* [WHAT THIS TASK INVOLVES]
Which lines hold the word "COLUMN"? Copy each of them from the material.

* [DATA SHOWN]
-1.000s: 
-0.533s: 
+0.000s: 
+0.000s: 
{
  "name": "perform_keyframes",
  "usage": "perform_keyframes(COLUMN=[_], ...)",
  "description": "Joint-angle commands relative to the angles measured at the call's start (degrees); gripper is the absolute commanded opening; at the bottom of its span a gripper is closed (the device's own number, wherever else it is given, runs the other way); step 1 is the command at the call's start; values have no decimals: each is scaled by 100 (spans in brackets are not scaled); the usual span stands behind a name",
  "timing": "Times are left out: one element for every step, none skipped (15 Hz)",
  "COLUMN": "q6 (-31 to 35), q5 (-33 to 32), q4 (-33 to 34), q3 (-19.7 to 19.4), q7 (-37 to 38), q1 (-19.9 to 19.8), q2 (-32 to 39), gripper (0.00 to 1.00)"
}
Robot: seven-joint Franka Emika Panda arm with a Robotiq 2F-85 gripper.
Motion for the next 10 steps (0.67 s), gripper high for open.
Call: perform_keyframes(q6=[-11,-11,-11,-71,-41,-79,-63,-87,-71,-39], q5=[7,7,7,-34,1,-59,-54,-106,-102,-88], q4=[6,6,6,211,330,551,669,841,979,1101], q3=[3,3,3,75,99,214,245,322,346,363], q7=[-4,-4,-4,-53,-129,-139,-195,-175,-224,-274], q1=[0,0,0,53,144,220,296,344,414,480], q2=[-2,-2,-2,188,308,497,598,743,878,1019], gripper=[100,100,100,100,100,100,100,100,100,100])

* [EXERCISE SOLUTION]
  "usage": "perform_keyframes(COLUMN=[_], ...)",
  "COLUMN": "q6 (-31 to 35), q5 (-33 to 32), q4 (-33 to 34), q3 (-19.7 to 19.4), q7 (-37 to 38), q1 (-19.9 to 19.8), q2 (-32 to 39), gripper (0.00 to 1.00)"

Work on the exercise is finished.